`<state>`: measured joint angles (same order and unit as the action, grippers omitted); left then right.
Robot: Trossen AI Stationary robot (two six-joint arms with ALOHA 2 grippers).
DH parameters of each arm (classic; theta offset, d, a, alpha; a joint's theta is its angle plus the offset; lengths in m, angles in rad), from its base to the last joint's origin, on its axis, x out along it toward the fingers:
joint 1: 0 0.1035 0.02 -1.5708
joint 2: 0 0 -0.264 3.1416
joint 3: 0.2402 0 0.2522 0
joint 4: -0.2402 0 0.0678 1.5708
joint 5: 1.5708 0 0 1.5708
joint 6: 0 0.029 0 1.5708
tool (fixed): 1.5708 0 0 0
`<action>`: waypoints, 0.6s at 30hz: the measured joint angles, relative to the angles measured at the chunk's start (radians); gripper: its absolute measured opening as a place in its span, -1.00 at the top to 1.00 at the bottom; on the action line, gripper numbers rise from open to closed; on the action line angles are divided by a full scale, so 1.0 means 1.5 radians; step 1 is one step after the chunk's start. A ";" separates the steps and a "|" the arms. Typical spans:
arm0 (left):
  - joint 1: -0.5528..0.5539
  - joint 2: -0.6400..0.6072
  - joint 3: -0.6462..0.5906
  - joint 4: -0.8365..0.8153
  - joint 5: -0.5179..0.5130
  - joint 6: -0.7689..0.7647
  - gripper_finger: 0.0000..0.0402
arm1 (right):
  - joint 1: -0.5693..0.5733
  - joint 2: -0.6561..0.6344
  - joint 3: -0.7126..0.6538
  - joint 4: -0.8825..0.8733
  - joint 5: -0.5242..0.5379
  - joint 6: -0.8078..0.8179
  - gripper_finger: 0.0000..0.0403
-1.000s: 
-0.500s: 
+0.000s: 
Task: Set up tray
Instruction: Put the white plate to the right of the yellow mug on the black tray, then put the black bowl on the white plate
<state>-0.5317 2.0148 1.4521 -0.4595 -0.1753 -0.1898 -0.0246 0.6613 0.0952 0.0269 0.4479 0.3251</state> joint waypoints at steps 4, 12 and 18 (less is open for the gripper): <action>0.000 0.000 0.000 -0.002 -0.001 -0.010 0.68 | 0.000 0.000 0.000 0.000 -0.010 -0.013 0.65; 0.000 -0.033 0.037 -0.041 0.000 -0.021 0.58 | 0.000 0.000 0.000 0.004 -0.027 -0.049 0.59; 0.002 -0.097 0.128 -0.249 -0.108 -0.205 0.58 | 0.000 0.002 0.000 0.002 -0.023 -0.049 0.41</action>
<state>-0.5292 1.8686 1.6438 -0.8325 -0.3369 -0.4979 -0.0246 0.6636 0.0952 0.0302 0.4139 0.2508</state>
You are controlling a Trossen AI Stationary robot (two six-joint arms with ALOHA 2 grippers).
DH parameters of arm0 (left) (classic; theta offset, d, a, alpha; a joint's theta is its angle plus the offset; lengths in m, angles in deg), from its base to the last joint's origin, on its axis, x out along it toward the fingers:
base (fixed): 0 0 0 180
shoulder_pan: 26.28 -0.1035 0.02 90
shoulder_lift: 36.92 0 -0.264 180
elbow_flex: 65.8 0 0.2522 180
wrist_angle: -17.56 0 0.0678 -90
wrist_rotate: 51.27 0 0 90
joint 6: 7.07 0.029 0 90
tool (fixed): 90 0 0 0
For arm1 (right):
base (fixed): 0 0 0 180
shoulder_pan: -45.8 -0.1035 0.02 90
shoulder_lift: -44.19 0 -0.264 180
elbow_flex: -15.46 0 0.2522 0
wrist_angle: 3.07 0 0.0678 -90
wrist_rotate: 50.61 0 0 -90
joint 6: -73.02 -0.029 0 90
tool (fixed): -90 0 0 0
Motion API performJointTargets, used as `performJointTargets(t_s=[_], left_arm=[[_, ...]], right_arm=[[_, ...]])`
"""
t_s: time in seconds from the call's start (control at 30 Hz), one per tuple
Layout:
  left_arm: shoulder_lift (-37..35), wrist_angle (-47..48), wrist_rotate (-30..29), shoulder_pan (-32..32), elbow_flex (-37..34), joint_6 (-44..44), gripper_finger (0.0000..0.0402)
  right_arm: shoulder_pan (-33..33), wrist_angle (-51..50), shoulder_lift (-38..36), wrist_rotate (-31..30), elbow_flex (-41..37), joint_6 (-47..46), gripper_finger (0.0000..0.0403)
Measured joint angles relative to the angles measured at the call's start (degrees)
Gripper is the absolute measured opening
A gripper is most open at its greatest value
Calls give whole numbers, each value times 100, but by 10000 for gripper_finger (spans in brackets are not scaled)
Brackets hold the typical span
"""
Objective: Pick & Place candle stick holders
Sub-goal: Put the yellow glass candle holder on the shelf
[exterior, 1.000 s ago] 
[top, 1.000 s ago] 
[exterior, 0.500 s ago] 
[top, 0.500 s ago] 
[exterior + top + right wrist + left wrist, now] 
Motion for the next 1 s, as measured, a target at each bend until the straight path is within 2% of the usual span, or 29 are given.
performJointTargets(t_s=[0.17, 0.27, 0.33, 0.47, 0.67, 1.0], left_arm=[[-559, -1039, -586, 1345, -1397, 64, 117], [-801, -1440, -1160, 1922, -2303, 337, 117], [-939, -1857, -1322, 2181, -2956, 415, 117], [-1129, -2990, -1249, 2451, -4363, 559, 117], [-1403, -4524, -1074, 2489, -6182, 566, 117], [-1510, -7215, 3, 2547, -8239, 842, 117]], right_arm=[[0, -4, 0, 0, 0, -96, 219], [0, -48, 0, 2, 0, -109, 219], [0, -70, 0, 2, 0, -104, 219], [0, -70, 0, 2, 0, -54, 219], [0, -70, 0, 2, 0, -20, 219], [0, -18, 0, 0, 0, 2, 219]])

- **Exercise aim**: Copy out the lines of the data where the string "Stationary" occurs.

- **Result for this exercise**:
Robot: Trossen AI Stationary robot (two six-joint arms with ALOHA 2 grippers).
You are controlling a Trossen AI Stationary robot (two six-joint arms with ALOHA 2 grippers).

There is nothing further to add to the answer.